### Exercise aim:
Only lines holding "large" are needed; copy each of them from the data below.

### Material to process:
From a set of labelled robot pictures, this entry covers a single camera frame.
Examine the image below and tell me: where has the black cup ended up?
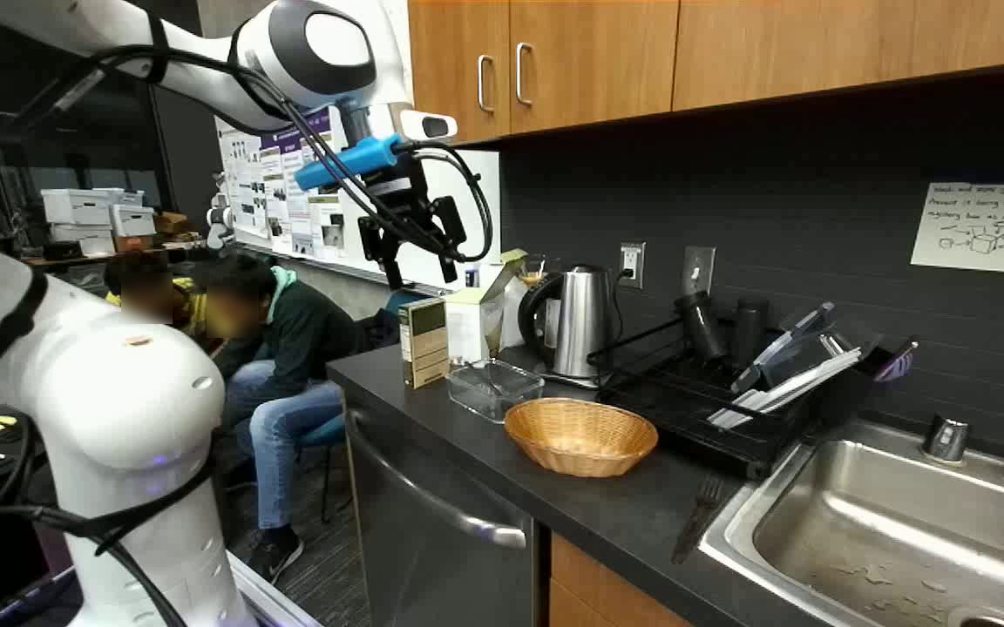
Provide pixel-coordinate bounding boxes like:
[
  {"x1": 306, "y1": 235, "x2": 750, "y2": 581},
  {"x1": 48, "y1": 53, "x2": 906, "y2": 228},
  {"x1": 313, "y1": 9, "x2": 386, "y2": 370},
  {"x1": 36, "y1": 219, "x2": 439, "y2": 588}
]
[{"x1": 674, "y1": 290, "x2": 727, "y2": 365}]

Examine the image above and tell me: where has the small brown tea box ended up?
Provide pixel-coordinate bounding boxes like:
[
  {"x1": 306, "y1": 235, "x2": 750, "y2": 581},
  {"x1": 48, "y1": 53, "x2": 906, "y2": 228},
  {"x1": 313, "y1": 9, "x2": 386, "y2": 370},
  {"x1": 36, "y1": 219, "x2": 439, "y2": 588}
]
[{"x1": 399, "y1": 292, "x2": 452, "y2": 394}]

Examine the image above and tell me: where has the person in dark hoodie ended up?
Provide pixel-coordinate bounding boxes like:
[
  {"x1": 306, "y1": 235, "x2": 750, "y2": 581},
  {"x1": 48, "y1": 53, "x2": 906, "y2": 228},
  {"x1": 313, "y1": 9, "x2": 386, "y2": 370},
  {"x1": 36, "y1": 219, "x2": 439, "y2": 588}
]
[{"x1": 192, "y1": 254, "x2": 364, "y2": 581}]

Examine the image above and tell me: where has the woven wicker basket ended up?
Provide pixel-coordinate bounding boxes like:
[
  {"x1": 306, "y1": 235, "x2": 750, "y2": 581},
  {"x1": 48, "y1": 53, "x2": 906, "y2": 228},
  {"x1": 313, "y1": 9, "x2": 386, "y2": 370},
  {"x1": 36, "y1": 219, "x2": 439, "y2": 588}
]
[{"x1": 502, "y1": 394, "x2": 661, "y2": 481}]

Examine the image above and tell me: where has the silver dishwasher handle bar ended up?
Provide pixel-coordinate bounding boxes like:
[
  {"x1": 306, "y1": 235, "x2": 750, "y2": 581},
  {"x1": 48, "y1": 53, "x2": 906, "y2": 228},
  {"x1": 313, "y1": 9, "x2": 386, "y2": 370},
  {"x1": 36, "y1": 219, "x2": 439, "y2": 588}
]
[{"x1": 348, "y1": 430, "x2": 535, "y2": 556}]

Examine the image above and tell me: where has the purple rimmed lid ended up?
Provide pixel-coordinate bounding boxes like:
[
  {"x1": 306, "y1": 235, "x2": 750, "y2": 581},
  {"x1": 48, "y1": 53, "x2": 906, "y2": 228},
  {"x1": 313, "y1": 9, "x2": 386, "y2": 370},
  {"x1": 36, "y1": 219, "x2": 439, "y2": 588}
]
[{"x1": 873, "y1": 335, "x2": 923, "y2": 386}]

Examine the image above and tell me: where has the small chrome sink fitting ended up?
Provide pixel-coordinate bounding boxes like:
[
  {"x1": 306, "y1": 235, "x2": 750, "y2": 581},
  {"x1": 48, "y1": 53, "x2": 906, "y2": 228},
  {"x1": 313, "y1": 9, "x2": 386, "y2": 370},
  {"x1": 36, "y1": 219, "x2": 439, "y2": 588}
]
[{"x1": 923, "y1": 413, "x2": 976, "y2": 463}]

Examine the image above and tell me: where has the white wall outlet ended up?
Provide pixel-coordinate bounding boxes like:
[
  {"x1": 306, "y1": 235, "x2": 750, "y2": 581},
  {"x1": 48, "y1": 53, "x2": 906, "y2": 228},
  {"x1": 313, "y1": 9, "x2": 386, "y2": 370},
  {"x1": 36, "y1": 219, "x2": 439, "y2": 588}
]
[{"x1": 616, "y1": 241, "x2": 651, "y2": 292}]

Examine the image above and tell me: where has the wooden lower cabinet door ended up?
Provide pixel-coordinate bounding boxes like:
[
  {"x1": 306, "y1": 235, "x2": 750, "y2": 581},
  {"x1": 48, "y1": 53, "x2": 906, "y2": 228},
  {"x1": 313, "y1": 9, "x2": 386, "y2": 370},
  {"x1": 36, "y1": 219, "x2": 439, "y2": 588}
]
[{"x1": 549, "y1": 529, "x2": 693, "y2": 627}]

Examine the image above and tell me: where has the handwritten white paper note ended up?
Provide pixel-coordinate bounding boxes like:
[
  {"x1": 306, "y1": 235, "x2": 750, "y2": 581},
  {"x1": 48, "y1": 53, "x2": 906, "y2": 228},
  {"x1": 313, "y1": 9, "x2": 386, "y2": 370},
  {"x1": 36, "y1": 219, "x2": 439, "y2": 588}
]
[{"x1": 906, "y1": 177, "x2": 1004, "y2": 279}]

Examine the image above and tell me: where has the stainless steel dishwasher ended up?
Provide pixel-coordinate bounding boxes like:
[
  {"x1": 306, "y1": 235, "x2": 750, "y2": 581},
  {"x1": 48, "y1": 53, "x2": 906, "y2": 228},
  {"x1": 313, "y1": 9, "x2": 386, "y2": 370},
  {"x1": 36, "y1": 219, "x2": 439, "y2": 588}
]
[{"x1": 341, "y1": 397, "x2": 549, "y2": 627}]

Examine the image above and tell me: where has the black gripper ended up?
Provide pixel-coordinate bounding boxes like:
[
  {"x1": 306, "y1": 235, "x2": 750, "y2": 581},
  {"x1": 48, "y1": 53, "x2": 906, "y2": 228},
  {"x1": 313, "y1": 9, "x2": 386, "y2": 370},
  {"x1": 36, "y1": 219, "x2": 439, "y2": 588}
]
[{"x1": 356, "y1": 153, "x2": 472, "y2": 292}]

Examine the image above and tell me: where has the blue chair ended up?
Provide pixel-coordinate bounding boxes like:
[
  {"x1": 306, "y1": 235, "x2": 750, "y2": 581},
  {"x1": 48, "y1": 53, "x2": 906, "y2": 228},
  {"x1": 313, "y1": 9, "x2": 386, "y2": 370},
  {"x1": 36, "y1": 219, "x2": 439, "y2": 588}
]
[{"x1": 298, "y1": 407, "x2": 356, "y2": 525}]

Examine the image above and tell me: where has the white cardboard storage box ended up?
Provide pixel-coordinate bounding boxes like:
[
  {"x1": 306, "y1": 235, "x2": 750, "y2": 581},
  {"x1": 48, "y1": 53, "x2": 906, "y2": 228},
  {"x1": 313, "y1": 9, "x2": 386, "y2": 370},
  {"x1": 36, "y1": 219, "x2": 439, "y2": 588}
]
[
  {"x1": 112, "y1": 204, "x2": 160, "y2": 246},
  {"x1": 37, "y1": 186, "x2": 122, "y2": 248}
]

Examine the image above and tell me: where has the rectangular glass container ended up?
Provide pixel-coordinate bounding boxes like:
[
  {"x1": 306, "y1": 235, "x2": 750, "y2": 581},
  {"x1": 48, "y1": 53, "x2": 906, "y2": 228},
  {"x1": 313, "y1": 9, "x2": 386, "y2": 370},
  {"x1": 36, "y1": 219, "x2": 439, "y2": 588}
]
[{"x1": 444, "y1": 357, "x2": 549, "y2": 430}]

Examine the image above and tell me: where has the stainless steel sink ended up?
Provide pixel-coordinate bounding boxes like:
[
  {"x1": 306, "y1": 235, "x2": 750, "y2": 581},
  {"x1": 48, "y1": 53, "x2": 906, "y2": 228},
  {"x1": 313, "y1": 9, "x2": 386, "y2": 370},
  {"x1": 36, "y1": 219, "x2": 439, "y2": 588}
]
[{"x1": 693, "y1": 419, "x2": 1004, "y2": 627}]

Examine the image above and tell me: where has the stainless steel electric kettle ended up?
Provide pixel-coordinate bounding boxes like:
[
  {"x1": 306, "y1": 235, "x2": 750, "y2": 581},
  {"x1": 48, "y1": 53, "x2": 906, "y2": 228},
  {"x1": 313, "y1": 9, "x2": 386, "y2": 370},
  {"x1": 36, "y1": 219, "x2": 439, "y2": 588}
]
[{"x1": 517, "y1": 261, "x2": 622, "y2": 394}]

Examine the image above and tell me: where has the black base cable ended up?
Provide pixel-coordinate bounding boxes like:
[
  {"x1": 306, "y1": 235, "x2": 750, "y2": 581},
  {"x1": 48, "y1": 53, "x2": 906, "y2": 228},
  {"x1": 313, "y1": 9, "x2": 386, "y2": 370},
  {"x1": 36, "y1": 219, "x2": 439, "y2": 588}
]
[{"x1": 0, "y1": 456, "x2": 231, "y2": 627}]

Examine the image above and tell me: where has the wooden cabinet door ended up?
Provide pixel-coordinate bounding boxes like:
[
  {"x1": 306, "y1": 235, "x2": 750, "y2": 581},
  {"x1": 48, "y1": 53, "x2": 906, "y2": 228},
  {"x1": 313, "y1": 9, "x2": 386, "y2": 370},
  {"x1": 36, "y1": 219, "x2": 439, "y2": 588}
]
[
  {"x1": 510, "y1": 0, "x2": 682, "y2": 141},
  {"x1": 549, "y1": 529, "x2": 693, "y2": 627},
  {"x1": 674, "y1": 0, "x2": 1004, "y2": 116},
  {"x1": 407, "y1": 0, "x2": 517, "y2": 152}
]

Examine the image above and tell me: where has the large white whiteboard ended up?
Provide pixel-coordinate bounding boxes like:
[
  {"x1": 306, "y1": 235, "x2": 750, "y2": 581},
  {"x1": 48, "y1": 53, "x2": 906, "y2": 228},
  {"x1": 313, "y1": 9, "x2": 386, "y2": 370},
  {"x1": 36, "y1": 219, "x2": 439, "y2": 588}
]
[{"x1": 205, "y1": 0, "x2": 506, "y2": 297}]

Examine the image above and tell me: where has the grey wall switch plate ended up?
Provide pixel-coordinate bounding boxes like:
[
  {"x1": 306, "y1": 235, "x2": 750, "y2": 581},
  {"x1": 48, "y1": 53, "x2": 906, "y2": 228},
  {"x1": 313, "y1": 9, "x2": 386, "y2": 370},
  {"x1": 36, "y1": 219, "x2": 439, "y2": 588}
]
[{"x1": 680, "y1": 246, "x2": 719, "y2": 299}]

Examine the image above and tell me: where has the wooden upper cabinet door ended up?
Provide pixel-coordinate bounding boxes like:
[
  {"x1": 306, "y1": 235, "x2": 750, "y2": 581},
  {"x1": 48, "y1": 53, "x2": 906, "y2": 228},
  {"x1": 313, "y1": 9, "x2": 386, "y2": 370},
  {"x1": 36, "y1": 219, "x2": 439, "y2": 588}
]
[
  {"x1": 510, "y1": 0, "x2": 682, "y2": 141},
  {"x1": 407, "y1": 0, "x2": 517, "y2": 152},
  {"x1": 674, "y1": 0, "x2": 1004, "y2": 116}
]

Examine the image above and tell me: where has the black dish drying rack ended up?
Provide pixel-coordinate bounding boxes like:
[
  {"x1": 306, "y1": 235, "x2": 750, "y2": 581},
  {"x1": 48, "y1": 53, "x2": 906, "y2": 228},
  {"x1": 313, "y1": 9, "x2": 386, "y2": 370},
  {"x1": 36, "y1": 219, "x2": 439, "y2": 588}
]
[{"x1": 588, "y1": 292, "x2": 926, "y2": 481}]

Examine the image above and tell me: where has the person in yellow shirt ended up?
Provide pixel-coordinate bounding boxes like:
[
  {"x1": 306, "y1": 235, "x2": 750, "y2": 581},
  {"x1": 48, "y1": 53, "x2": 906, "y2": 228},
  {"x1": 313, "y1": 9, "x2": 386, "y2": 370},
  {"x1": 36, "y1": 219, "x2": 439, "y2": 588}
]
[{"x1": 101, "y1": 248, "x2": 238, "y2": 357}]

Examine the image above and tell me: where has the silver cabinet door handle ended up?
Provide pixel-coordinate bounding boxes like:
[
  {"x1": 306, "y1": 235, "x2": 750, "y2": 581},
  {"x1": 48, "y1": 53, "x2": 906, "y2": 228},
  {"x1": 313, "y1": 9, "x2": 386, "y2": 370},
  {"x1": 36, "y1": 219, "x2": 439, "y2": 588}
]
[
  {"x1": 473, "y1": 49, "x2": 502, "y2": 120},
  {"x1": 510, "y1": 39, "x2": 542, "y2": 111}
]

* * *

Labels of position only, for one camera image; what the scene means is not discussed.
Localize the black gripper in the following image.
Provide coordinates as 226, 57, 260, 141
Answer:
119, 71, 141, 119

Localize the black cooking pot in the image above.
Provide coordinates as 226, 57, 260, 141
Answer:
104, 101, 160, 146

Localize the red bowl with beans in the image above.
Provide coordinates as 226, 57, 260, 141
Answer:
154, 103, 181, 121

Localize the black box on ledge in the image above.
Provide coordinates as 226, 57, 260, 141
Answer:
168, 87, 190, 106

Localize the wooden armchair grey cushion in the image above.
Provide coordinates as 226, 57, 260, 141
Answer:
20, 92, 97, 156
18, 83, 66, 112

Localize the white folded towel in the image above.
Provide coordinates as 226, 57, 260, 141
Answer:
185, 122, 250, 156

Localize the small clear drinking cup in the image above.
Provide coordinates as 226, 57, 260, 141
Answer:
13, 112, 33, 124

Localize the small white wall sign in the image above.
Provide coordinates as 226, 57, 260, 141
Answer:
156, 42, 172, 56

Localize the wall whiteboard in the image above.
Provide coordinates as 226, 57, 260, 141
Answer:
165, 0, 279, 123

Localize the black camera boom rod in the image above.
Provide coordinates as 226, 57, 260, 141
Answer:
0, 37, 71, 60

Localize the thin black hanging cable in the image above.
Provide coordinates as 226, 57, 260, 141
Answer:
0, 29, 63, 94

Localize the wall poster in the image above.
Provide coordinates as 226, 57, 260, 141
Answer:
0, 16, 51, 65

* * *

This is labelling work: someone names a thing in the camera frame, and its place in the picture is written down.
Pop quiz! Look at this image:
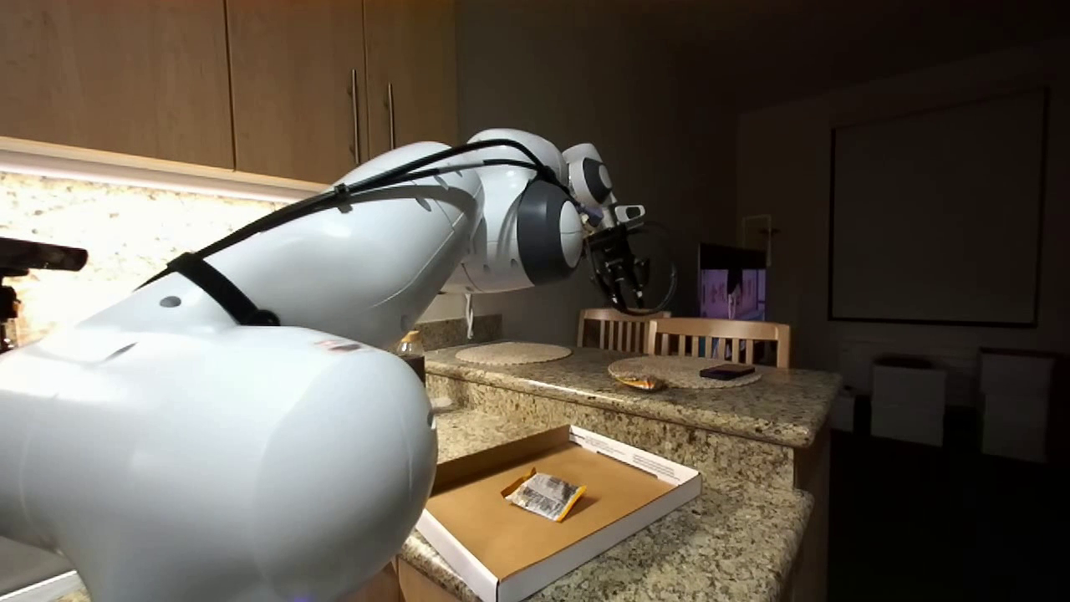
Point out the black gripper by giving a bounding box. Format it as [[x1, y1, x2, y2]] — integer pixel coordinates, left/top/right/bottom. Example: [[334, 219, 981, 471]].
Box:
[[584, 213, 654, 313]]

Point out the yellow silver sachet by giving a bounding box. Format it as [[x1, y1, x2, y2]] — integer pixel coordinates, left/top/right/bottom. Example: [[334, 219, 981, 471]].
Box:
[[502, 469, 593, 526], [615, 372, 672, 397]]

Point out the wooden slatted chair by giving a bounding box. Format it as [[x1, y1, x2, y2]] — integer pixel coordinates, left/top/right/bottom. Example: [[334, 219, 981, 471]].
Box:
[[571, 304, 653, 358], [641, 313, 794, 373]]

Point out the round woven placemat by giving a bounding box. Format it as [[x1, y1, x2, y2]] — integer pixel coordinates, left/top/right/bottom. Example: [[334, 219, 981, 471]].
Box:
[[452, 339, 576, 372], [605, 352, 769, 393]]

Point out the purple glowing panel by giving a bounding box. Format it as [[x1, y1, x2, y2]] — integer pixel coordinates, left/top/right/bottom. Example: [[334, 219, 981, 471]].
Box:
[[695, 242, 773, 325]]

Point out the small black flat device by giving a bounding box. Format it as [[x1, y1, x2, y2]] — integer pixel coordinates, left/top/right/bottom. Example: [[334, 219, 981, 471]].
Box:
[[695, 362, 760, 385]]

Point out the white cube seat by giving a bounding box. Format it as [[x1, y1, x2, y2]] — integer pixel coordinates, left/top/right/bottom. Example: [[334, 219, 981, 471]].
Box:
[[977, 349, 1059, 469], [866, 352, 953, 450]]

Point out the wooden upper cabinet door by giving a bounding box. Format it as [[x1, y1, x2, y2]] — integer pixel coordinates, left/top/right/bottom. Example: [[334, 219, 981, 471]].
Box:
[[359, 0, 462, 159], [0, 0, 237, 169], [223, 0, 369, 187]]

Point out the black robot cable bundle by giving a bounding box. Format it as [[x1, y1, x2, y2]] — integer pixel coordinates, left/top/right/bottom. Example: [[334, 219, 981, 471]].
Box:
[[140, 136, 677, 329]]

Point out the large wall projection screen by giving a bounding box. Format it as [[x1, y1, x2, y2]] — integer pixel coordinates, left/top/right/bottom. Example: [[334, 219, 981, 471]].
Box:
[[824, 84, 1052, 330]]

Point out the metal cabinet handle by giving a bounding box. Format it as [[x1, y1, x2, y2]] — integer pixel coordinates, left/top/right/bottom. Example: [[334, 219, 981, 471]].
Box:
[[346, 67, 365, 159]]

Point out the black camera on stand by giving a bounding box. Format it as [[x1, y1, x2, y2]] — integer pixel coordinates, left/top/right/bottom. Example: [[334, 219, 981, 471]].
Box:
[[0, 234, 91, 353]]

### Written response:
Examine the image above and tell me: where has the large white whiteboard ended up?
Point out the large wall projection screen by giving a bounding box. Format it as [[x1, y1, x2, y2]] — integer pixel coordinates, left/top/right/bottom. Example: [[334, 219, 981, 471]].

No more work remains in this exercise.